Why do more civilians suffer from clinical anxiety disorders than military personnel in operational conditions.
Yesterday, a master mind partner asked me to comment on a presentation he was preparing for his next workshop. One of his slides had the astounding (to me) fact that 18.1% of all American adults suffered from clinical anxiety disorders, the bulk of them societal anxieties.
My immediate reaction was that figure would be higher than the level for military personnel in Afghanistan and certainly much higher than I remember from my own 10 year part time military duty.

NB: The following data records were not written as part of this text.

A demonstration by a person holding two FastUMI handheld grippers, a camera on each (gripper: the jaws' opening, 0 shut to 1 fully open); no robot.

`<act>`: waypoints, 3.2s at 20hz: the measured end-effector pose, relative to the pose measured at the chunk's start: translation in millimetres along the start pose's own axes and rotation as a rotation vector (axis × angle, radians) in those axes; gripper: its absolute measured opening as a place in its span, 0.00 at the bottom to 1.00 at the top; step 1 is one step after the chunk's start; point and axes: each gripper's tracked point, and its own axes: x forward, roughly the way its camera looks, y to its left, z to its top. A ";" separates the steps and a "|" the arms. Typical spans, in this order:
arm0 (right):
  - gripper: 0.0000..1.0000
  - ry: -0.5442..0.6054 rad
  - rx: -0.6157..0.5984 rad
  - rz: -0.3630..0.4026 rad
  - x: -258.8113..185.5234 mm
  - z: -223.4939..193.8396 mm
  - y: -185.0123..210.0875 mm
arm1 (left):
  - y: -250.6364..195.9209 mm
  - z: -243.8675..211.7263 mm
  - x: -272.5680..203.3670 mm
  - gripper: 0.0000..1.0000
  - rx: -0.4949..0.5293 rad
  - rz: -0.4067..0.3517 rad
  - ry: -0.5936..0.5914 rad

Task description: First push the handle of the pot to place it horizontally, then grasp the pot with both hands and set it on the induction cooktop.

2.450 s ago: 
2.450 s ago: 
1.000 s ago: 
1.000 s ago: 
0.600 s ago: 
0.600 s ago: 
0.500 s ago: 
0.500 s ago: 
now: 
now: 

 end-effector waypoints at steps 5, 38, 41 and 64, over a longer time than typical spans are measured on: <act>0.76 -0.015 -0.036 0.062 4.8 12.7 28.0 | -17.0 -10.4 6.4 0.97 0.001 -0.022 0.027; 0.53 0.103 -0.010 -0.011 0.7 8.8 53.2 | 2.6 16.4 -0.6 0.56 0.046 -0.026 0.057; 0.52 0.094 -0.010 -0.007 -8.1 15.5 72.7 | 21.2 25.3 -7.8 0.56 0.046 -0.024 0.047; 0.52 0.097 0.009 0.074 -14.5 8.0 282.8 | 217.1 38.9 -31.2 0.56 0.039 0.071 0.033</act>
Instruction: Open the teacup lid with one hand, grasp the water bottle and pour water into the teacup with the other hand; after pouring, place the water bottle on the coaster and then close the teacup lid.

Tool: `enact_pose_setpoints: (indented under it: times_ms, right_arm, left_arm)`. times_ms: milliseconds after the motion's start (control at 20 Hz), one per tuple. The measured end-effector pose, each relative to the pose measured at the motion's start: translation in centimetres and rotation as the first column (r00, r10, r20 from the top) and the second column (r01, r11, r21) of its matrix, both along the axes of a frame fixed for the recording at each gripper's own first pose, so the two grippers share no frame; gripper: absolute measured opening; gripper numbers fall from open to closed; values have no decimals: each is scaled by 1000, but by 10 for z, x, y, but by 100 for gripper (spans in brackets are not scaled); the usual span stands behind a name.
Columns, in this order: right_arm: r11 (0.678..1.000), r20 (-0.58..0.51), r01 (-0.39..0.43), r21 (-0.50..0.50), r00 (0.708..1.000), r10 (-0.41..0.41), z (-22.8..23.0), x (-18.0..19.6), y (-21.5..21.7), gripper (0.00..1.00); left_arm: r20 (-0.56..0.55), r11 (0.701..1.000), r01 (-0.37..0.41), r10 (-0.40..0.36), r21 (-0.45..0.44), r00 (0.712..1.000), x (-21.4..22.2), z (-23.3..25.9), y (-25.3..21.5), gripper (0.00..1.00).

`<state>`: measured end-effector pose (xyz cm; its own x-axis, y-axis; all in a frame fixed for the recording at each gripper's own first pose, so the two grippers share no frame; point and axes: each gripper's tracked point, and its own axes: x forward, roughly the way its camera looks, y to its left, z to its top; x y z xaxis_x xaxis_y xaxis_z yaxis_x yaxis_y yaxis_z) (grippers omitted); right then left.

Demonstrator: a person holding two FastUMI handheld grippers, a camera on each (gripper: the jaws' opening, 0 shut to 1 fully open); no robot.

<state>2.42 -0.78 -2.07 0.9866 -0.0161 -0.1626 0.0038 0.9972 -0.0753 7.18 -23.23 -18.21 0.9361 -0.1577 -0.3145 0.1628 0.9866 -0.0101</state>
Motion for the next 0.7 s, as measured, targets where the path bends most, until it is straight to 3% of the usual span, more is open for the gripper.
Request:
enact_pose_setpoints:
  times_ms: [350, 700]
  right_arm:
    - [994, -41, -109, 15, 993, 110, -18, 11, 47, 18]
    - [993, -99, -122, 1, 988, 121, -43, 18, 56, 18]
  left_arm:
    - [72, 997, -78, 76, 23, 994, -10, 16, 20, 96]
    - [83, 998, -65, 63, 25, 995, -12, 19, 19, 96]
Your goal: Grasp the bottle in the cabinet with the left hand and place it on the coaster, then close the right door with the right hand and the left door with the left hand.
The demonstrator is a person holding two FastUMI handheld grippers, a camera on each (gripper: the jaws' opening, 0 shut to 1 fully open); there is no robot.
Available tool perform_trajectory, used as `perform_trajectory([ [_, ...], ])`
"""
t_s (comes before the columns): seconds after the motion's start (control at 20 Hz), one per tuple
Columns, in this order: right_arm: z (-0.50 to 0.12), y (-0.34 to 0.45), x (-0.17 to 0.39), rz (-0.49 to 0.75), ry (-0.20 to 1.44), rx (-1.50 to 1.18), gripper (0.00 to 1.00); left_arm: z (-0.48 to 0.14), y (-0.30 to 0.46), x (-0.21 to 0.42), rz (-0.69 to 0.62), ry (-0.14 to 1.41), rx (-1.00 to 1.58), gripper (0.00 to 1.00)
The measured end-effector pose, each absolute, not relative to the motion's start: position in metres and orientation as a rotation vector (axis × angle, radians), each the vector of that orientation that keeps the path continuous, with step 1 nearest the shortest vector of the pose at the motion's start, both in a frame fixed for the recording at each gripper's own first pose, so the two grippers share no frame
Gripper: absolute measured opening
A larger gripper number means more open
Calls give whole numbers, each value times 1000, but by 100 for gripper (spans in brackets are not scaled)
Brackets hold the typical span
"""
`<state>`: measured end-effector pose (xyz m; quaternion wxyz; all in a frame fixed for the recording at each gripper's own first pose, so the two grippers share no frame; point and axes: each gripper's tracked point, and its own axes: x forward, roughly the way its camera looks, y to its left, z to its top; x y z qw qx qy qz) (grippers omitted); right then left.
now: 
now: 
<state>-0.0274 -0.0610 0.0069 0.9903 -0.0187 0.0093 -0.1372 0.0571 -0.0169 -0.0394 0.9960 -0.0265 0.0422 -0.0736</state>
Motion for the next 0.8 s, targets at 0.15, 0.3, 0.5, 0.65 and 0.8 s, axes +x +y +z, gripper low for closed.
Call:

Today I did some research and found other sources (Wikipedia) that confirm the 18% level for Americans and a slightly lower level of 14% for Europeans. This study did not offer suggestions for the lower rate amongst Europeans. Could it be that many enjoy a laid back Mediterranean lifestyle? Higher wine consumption?
Then I attempted to confirm my suspicions that the level was lower in the military, it is difficult to make direct comparisons but an article on the American Psychological Association website found that in a 2010 survey in Afghanistan, 17% of soldiers reported acute stress. This was almost double the level reported in Iraq in 2007.
Obviously not all those soldiers reporting acute stress would have been diagnosed as having a Clinical Anxiety Disorder.
The report also stated that high numbers of those soldiers had either witnessed an IED explosion (62%) or reported that a unit member had been killed by enemy action. (70%).
That led me to check if the rate of anxiety disorders might increase in soldiers after returning to a safer life back home, either still in the military or as civilians.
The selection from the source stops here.